■ WHAT TO WORK ON ■
Check each line of the data for "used" and select those that have it.

■ SUPPLIED MATERIAL ■

----

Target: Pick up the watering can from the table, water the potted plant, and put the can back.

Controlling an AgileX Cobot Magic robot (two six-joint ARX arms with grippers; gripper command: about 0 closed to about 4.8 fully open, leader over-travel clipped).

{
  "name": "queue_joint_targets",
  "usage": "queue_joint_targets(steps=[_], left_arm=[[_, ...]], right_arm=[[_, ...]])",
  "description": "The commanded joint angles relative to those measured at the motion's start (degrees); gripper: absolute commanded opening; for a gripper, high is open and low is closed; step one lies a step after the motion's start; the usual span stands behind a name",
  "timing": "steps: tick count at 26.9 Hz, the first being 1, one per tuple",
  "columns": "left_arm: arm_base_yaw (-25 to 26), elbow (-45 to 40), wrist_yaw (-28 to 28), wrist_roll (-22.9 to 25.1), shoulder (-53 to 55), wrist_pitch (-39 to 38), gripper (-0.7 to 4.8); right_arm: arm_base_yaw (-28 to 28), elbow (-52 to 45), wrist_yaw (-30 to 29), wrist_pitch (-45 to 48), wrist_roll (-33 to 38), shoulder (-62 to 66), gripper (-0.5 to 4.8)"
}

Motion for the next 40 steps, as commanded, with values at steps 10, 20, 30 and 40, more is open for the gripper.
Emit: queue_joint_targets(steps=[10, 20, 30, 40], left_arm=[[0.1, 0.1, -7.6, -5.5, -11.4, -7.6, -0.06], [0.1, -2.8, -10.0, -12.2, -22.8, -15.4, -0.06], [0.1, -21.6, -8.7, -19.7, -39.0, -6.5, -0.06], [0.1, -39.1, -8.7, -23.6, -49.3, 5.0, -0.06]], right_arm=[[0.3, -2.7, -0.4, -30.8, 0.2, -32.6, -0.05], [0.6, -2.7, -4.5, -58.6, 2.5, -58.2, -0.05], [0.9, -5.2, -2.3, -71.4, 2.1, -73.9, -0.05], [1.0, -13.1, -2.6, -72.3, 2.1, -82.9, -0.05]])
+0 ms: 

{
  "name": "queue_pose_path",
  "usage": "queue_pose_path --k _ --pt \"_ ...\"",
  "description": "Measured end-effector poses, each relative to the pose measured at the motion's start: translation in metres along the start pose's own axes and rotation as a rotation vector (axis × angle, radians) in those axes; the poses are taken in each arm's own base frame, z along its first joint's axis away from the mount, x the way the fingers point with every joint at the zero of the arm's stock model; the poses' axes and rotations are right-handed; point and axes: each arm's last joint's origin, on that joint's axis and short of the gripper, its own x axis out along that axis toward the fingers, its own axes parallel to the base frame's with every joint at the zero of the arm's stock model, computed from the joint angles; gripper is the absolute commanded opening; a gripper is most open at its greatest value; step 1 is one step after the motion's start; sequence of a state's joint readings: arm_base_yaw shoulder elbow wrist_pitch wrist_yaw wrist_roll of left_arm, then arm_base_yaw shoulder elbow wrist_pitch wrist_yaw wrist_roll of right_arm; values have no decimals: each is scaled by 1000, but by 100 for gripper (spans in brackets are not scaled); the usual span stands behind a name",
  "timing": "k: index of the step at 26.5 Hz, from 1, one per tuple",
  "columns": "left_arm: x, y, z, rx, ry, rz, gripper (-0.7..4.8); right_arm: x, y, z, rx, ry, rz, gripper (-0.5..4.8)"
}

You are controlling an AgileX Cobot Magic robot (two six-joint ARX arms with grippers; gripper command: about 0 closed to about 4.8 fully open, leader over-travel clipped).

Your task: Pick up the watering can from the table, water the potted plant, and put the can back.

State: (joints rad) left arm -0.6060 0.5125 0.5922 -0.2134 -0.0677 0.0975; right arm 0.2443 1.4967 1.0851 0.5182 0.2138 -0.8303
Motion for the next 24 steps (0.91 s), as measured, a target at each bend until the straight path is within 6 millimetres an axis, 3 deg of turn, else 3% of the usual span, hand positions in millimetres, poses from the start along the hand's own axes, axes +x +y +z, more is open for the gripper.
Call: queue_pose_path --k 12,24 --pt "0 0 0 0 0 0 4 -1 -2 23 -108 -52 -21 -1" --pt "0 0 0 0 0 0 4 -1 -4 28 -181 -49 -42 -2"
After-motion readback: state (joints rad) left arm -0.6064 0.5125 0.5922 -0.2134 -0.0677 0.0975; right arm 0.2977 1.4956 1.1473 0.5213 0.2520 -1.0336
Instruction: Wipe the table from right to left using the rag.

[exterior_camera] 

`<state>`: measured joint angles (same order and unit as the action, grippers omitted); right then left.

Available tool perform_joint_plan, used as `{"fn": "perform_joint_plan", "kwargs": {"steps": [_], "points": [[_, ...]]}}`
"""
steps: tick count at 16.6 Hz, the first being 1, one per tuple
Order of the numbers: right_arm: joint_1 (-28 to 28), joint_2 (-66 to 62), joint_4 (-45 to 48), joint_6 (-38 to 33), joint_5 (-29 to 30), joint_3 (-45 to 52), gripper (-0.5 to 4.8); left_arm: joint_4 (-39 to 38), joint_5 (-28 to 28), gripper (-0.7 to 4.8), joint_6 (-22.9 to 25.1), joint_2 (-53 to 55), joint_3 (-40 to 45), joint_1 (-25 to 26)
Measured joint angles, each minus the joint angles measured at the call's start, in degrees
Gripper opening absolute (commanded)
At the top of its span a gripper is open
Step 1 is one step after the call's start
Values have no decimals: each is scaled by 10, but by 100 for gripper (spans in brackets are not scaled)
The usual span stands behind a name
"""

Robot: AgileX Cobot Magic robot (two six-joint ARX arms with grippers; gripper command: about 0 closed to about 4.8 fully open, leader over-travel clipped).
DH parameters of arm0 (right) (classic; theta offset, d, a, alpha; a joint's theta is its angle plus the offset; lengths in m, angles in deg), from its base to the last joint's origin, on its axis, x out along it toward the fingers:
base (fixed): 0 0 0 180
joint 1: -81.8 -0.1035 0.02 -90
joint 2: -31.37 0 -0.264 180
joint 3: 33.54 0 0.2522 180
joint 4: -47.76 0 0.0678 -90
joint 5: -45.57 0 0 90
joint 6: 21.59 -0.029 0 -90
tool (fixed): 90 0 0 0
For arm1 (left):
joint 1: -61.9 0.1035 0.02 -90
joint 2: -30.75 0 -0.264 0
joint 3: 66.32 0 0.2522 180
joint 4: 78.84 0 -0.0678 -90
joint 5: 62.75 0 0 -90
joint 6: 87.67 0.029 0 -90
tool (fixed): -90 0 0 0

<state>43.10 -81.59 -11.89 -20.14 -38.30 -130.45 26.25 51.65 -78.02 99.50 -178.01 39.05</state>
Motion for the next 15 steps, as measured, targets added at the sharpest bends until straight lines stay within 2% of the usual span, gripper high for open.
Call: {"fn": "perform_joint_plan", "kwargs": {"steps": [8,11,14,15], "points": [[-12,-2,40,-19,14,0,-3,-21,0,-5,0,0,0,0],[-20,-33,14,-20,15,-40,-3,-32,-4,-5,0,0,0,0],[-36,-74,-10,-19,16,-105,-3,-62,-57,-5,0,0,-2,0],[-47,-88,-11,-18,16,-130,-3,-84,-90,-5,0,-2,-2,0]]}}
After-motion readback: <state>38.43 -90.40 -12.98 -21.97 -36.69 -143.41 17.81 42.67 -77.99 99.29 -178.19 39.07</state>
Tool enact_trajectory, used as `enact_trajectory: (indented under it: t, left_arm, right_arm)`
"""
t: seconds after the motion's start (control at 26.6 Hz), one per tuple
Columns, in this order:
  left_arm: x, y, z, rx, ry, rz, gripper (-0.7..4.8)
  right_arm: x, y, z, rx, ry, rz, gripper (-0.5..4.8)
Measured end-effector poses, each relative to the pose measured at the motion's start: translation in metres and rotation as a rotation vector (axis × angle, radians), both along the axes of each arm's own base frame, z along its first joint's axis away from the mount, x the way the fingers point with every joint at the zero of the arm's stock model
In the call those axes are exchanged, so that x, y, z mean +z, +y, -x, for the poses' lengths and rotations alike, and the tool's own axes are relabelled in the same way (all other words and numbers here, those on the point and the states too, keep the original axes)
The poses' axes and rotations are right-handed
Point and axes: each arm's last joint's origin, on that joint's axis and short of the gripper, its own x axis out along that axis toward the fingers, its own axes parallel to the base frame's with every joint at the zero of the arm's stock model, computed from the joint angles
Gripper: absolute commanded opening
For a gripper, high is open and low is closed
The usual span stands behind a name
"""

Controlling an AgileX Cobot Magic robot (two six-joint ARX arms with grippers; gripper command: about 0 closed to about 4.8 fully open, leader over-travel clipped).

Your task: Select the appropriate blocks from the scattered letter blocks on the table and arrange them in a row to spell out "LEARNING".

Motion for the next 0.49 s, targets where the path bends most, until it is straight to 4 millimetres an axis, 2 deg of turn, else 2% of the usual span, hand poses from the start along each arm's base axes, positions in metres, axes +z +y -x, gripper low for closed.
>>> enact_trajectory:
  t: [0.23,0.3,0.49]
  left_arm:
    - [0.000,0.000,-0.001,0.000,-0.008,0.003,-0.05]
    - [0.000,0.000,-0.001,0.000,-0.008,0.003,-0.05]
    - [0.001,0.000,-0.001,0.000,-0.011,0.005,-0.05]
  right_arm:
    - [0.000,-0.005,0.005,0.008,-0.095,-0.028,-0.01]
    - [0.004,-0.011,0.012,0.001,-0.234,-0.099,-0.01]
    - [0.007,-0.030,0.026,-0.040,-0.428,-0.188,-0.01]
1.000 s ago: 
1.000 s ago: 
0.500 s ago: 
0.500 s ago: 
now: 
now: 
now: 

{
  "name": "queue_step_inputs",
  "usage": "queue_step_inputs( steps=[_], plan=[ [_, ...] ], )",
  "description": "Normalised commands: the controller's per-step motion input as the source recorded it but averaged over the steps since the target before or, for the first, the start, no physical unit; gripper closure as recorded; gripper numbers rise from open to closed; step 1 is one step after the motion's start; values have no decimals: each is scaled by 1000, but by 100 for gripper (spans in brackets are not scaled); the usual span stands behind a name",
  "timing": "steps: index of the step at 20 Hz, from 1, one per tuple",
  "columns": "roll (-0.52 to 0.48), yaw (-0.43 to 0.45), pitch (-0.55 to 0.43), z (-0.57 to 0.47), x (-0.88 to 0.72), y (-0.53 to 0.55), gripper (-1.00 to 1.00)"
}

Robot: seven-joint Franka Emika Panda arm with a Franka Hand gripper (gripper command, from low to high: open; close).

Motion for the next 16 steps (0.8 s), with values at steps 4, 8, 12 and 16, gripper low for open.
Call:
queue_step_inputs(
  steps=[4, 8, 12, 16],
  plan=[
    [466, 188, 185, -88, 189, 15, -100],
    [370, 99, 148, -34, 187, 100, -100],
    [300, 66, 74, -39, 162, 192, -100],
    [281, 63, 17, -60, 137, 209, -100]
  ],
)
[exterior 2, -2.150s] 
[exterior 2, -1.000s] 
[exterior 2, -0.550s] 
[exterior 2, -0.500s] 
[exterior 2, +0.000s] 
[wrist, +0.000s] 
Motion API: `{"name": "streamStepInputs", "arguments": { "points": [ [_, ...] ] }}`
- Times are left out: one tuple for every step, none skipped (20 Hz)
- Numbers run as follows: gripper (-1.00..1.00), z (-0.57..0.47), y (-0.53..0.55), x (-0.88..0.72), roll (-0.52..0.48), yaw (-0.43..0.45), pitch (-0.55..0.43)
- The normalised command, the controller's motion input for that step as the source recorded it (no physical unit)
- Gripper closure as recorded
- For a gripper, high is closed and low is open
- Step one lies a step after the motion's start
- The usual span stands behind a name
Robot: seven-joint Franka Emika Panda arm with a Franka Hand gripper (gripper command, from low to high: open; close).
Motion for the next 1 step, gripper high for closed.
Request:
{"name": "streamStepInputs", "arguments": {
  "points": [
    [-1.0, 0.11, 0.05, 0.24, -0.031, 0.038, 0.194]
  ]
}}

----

■ EXERCISE OUTPUT ■
Available tool perform_joint_plan, used as `{"fn": "perform_joint_plan", "kwargs": {"steps": [_], "points": [[_, ...]]}}`
Tool enact_trajectory, used as `enact_trajectory: (indented under it: t, left_arm, right_arm)`

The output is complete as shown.